Dance Your Emotions

Part of my personal dance style is to dance pretty much everything "outside the box". That is a reflection of my personality: I've been an entrepreneur since I was a kid, looking for cracks in the markets where I can exploit a discrepancy, do it "different", and make a buck. I do the same on the dance floor.


I do however attempt to dance within the "sense" of a song and a dance style.


How does one do that?


I do it across a range of things, as I walk onto a dance floor with a new dance partner, to a new song, within the context of the "style" of that particular dance venue.


Is the song slow, medium speed, or fast?

What is the Emotion of the music and words?

Is it exuberant? Maybe Country 2 Step, or Rockabilly, or Polka?

Is it tired and heavy? Maybe Blues or Fusion?

Are the Back Beats

Strong (Traditional Jazz, Rock N Roll, Country)?

Weak (Lindy Hop, Balboa)?

Smoothness?

If like "gliding on ice", probably FoxTrot

If rough and jagged, maybe Boogie Woogie or Rockabilly

Synchopated?

Uptown or Downtown (below).


As I'm walking on the floor analyzing the song, preparing for the steps and first moves, I'm also "testing" my partner, to answer several important questions:


  • Are they walking in the same rhythm as I am? Are they "feeling" the music like I am?
  • Are they moving fluidly, like a dancer, or heavily like a construction worker?
  • How tightly (in the dance sense) are our hands connected? Is that connection flowing into our arms, elbows, shoulders, bodies, feet?
  • Is the connection good enough that I can use it to maneuver into an open dance slot on the floor, or do I have to point and verbally direct?


These questions need answering quickly in a 3-minute song, in order to have time to.....

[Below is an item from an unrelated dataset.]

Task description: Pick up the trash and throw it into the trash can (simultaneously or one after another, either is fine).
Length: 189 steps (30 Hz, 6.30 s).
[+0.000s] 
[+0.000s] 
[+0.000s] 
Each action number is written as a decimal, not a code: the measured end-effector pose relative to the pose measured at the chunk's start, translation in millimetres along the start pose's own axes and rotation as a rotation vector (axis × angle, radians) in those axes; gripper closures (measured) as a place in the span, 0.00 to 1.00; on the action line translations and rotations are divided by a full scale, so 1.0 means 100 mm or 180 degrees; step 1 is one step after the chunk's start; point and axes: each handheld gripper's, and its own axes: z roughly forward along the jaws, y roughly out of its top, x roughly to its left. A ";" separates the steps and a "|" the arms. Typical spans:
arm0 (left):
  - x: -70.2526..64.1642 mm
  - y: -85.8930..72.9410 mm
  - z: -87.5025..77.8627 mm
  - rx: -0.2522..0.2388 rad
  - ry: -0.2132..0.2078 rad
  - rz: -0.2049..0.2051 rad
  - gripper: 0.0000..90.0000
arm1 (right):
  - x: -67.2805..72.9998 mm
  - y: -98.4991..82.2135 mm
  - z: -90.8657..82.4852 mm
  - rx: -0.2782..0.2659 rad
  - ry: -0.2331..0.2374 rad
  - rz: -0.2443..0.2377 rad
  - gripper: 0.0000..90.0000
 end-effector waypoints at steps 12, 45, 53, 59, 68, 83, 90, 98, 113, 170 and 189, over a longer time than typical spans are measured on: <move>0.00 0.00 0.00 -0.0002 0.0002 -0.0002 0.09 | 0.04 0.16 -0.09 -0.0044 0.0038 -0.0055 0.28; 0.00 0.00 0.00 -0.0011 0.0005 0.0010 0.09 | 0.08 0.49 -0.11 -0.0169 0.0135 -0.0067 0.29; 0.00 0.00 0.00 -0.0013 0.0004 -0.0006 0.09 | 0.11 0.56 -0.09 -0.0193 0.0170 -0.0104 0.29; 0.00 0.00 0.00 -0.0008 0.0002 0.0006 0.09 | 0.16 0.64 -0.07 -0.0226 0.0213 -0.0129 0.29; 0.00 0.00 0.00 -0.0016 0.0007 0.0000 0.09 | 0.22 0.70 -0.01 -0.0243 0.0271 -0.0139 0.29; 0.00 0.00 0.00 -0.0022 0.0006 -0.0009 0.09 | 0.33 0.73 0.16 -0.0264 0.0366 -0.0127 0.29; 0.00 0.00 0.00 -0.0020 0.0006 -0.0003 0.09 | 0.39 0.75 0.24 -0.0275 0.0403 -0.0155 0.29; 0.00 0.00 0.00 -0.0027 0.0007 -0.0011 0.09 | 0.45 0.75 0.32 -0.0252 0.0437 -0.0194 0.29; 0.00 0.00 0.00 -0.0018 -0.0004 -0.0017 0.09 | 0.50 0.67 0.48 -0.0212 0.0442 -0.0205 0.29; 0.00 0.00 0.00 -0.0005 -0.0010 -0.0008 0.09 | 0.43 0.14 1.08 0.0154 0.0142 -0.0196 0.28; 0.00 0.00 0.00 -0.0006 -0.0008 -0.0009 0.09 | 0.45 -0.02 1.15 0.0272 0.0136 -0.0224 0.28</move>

My goal always is to connect as well and deeply as possible with another person, on as many levels as possible, as fast as possible.


It is to do that on a basis of mutual understandings.


The magic of high-end social dance is that that can often happen in one minute.

Uptown / Downtown Dancing Metaphor

Dance Definitions:

"Uptown" = Physically higher

Where the social and power elite go to socialize

"Downtown" = The cheap real estate in the swamps and flood zones

Where the working classes go to "drown" and forget their sorrows

The dances that correlate with social pecking orders, are also

reflected in the "altitude" of the dance styles. "Uptown" dances are light and smooth and "off the floor." "Downtown" dances are heavy and down in the dirt, "in the floor".


Here is a short tour of a few major dances, from Uptown, to Downtown:

UPTOWN


Ballet Weightless and Soaring


FoxTrot Smooth and Elegant, like Olympic Skating

Waltz, traditional Smooth and Elegant too, although with

the very naughty and sensual momentum of fast waltz turns.


Charleston An elegant expression of joy and naughtiness.

Formal dance postures softened, with inappropriate play added.


Country waltz and 2-steps - the formality and "standing tall" of ballroom

foxtrots and waltz are gone, replaced with exuberance and casual

connections


Lindy Hop 1st Swing Dance. Several inches lower than FoxTrot

Solidly into and connected with the floor, for the foundation to

do fast momentum turns and dramatic Lindy aerials.


Blues Weighted down into the floor, right there at the bay end

of the "Bay Bar", with one foot in the mud. Blues often drops more

inches than even Lindy Hop


Hip Hop / Break Dancing The body has collapsed onto the floor,

way down in the Hood, where nobody wants to be.